Source: Malcolm describes the difference between the “house Negro” and the “field Negro.”

5 Comments

  • Nina June 13, 2017 - 2:09 pm Reply

    I really love this article. It describes a group of colored people in my neck of da woods, called Muhlenberg County. It’s amazing that these type of ” Uncle Tom’s are genetically engineered for each generation. It’s an ongoing process to stay and honor ” Mr. Charlie ” aka Da Massa?!

  • JAmes November 27, 2020 - 10:35 am Reply

    That description of the House Negro reminds me of a modern day person. I wonder is that house negro was named Clarence???

  • Linda Tart November 27, 2020 - 11:47 am Reply

    It is ALWAYS refreshing to hear or read quotes from, Malcolm X. He was a leader and great statesman. A man truly ahead of his time. Most of the things he said then, is still applicable TODAY, however, the leaders of today, attempt to bury his legacy. You will ALWAYS hear them quote Martin, but never Malcolm. Why is that that? Because he always told the TRUTH? Is it because he was not afraid to address his oppressors? Was it because he supported a self help philosophy? (Whites, don’t like that, i.e. Black Wall Street.) Or was it because he was a fearless leader, that did not believe in turning the other cheek? What was it, that made the white man turn RED when he spoke? I am personally GRATEFUL, that he lived and brought the realities of life to the masses of Black people in the inner cities and showed them who their real enemy is.

    THE HARDEST JOB IN THE WORLD, IS BEING A BLACK MAN IN AMERICA.

    Malcolm X

  • Jonathanwest November 27, 2020 - 12:19 pm Reply

    ????THEN THERE’S THE MISDEMEANOR =&=DIGITAL .\° NIGGAR THE WHITE COLLAR TYPE WHO OWES YOU A° COURT○■DATE BECAUSE OF 》》》DEBT《《《 BUT CHOOSE ‘S TOO =LIE= IN PUBLIC TO MAKE AN 25~QUARTER BLOTTER????
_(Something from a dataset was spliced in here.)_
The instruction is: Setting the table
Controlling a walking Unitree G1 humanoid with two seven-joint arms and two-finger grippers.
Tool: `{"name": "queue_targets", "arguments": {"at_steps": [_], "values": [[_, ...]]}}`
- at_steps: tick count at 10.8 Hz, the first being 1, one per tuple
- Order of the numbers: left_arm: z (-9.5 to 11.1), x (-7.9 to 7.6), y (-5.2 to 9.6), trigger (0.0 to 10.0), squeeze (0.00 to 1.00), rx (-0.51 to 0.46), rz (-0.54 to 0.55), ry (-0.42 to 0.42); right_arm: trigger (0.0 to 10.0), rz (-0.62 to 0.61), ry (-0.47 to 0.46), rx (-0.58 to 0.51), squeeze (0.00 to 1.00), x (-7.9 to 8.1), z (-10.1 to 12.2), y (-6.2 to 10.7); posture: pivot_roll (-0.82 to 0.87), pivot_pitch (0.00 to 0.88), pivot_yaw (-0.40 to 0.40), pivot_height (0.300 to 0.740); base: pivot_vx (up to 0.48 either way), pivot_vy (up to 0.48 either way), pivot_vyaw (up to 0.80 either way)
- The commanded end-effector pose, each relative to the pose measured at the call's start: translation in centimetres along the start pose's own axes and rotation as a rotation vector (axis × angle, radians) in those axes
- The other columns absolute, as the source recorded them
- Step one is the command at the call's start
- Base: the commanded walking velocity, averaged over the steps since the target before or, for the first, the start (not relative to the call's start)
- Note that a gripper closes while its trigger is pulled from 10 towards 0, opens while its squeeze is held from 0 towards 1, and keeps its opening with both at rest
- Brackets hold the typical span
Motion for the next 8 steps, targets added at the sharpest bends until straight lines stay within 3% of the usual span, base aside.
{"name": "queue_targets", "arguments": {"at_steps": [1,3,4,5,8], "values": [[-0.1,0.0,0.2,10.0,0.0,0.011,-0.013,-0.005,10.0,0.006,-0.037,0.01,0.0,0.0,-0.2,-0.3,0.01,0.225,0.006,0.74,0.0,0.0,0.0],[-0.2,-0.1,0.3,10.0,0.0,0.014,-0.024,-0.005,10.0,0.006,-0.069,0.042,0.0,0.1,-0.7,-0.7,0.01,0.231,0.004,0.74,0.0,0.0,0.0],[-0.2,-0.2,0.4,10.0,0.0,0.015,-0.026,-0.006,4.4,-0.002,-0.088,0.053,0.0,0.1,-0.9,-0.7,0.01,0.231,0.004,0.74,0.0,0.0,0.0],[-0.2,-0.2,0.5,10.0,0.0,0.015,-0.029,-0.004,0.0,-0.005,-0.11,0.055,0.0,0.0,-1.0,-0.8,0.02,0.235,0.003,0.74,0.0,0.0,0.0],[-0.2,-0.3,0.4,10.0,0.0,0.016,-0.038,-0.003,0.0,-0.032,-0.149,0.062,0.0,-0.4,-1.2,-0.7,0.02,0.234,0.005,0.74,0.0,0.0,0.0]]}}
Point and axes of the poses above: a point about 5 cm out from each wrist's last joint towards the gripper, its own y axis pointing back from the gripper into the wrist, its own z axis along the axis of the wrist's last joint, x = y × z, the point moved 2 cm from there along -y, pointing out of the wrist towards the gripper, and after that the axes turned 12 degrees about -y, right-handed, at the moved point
  • Ted Langston-Chase November 28, 2020 - 1:21 pm Reply

    It is high time black Americans stop degrading one another with references that in realty were never ours, in truth they always belonged to and were used by slaveholders. Yes, there were types like the hateful character played by Samuel Jackson in Django Unchained. Malcom X was was a brilliant orator who needed to invigorate a constituency with a ‘hook’ …it is called strategy…all campaigns use them. To celebrate these strategies today and not realize what they are used for is a great mistake in today’s political climate. As enlightened black people we had better realize that in spite of Trump’s defeat, Trumpism has resuscitated the racialism we have always known is as American as Apple Pie…there was never a ‘post-racial America’ as proclaimed after Obama’s election. Perhaps Trumpism was dormant, overt racialism was NOT PC. Now it is…they can, at last, exhale. Yes we have always had “Mary Contraries” among us…who would take the opposite side just for the sake of it…and we know that subjugated groups have always had those among them who will side with oppressors, but today we need to treat those types among us with humanity…try to show them that they are still displaying signs of trauma of slavery and suppression. Am I astounded by black Trump supporters, yes, but I’d rather handhold them through an awakening than continue to degrade them which only further divides us. The upcoming decades are going to be critical…we will need every able bodied and quick minded soul among us to fend off what is coming. Biden cannot undo in 4 years what has always been popular in this country. We have a battle ahead of us…try to be kinder and treat one another and enlighten one another with the care that will be needed for the future.